Your instructions:
Every line from the one with "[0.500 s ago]" to the end of the data needs to be copied exactly, and no line before it.

Provided data:

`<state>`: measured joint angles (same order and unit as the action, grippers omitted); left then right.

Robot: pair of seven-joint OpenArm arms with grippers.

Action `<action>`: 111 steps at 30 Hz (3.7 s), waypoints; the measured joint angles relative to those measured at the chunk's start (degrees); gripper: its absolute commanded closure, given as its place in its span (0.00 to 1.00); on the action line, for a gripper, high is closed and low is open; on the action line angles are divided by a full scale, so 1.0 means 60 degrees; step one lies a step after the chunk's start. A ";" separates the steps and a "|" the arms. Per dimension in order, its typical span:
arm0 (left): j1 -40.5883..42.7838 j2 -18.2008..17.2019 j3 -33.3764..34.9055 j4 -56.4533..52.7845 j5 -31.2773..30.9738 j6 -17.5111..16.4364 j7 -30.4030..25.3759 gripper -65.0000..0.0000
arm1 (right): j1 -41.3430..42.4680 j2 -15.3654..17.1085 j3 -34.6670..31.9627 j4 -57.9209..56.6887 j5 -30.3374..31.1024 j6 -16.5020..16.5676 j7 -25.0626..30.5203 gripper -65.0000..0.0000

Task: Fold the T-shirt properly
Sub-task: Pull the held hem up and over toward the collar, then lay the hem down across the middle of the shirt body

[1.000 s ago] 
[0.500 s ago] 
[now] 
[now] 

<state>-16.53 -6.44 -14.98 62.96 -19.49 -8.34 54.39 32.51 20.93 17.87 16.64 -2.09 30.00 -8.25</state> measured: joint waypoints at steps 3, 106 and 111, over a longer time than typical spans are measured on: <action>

Response:
[0.500 s ago] 
[now] 
[now] 

<state>-16.53 -6.44 -14.98 62.96 -19.49 -8.34 54.39 32.51 20.93 17.87 16.64 -2.09 30.00 -8.25</state> measured: joint waypoints at steps 3, 106 and 111, over a longer time than typical spans are measured on: <action>

This exercise has been completed.